All is Lost
États-Unis, 2013
De J. C. Chandor
Scénario : J. C. Chandor
Avec : Robert Redford
Durée : 1h45
Sortie : 11/12/2013
Au cours d'un voyage en solitaire à travers l'Océan Indien, un homme découvre à son réveil que la coque de son voilier de 12 mètres a été percée lors d'une collision avec un container flottant à la dérive. Privé de sa radio et de son matériel de navigation, l'homme se laisse prendre dans une violente tempête. Malgré ses réparations, son génie marin et une force physique défiant les années, il y survit de justesse. Avec un simple sextant et quelques cartes marines pour établir sa position, il doit s'en remettre aux courants pour espérer se rapprocher d'une voie de navigation et héler un navire de passage. Mais le soleil implacable, la menace des requins et l'épuisement de ses maigres réserves forcent ce marin forcené à regarder la mort en face...
PETIT NAVIRE
A la vue de ce pitch de poche, on pourrait être tenté de classer All is Lost et son intrigue rikiki dans les œuvre dites de pure mise en scène (par opposition à un film de scénario, dont l’histoire ferait tout le sel). Et pourtant. Pourtant ce sont bien des partis pris d’écriture qui font de ce film une excitante promesse. All is Lost propose presque l’antithèse du survival contemporain (c’est l’anti-127 heures en visant un minimalisme presque radical : le film commence directement par l’accident, aucun flashback ne vient aider à en savoir plus sur le personnage, celui-ci reste totalement muet du début à la fin (pas une phrase de dialogue, ou vraiment presque pas!), pas de voix off, pas de scène d’ultime confession face à la mort imminente et de vidéo pour qui retrouvera mon corps.

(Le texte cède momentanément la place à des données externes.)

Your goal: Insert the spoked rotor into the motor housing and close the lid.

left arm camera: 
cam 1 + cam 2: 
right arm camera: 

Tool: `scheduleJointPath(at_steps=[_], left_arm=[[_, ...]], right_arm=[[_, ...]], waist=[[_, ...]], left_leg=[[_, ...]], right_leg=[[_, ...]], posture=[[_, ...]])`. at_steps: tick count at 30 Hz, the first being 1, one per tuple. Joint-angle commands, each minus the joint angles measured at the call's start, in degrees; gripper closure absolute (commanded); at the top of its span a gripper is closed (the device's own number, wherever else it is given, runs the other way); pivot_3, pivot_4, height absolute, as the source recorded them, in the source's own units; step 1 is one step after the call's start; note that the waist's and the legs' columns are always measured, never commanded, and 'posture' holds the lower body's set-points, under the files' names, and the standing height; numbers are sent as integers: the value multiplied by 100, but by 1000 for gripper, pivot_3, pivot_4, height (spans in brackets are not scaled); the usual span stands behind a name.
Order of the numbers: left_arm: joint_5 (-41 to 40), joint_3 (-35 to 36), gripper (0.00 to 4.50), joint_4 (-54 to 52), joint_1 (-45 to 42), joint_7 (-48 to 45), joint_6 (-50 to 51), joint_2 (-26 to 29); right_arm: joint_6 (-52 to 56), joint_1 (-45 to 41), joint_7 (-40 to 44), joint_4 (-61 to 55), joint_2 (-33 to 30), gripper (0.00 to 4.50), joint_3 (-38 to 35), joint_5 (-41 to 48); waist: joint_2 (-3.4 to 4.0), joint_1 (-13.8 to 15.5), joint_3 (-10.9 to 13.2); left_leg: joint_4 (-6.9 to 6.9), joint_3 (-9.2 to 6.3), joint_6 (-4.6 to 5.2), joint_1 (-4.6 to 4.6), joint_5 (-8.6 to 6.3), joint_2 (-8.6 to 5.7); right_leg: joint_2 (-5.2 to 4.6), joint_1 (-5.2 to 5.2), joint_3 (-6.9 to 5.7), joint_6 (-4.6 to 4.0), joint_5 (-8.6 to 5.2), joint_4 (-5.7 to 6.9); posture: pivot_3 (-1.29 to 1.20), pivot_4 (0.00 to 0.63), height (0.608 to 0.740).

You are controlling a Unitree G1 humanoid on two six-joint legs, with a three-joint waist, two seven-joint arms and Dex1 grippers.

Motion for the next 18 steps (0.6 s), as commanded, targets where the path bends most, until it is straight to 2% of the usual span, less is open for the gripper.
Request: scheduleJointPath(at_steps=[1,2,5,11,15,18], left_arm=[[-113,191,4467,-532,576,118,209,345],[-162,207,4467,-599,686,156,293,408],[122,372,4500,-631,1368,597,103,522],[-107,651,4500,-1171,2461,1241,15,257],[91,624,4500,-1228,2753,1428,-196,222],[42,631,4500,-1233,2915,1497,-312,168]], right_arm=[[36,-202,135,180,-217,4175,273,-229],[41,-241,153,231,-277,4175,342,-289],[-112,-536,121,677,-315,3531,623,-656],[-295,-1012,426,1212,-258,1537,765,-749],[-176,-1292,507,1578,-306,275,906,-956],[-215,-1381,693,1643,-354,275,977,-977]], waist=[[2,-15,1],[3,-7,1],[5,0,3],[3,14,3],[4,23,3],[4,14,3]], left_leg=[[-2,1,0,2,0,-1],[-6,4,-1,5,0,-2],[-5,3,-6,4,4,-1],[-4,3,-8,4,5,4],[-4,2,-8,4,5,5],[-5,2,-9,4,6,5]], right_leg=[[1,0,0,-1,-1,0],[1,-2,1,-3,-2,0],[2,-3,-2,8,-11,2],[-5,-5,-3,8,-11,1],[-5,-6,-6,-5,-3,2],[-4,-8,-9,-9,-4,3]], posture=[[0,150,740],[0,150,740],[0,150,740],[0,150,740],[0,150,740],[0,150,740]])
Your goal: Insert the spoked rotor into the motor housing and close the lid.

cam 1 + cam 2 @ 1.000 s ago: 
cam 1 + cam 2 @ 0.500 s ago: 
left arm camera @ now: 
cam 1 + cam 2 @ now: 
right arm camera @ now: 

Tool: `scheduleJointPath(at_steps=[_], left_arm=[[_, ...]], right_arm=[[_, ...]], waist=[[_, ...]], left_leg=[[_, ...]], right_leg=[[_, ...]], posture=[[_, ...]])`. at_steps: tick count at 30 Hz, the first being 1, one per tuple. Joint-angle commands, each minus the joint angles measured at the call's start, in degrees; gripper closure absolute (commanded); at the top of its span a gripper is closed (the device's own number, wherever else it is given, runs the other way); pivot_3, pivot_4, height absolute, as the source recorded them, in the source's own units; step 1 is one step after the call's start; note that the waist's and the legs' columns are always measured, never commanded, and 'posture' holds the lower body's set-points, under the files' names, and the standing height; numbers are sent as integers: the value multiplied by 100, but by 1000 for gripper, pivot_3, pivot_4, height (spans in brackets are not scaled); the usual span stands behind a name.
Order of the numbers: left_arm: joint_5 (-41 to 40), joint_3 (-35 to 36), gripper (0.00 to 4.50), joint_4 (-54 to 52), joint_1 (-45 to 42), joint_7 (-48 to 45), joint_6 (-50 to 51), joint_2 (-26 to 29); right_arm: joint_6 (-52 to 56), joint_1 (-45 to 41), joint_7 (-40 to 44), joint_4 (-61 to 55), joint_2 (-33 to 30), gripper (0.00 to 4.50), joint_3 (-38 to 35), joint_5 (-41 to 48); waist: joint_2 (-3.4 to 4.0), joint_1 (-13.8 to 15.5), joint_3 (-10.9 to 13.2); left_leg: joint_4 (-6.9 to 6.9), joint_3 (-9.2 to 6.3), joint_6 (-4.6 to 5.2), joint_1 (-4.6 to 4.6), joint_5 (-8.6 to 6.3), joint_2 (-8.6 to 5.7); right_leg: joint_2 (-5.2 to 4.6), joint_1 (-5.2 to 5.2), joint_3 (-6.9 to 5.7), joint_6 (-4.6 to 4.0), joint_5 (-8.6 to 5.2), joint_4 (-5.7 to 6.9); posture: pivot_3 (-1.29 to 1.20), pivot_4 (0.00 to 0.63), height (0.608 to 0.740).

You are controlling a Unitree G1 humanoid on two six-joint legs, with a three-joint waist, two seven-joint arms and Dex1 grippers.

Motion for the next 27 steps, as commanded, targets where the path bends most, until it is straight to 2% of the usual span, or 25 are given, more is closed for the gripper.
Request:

J.C.Chandor évite de manière rafraichissante tous les clichés redoutés en prenant le parti de ne rien expliquer des geste de son protagoniste, tant mieux. Mais un film peut-il uniquement briller par les défauts qu’il évite ?
Paradoxalement, c’est par la mise en scène qu’All is lost prend l’eau. J.C. Chandor se heurtant à deux serpents de mer du film de survie en océan : la difficulté à rendre compte de la terrassante immensité de l’espace et la difficulté encore plus grande à faire croire à la solitude de son personnage, à faire oublier l’équipe de caméra plongée avec lui dans la flotte. J.C.Chandor ne fait pas preuve de la même dextérité dans sa mise en scène que dans son scénario. Le choix de ne tourner qu’en plans rapprochés au plus près de son héros rend paradoxalement très peu palpable sa solitude. Où est l’océan? Les scènes de tempêtes, vécues de manière réaliste de l’intérieur du bateau, ne trouvent pas la tension nécessaire. All Is Lost ne cherche évidemment pas à être Titanic, mais il n’est pas L’Odyssée de Pi non plus, et son naufrage fait très pâle figure par rapport à celui de Lee, qui était pourtant moins tendu vers le réalisme. Le minimalisme presque conceptuel du film le plombe vers une baisse de rythme progressive et inéluctable. Certaines scènes de tension sont immédiatement dédramatisées (les requins) quand d’autres deviennent redondantes. Il y a surtout un autre choix de mise en scène qui tire le film vers le bas : une musique certes pas omniprésente mais toujours emphatique et finalement aussi superflue et lourde qu’une éventuelle voix off. Or, une radicalité comme celle proposée ici est toujours à double tranchant : elle ne récompense que si elle est véritablement menée jusqu’au bout.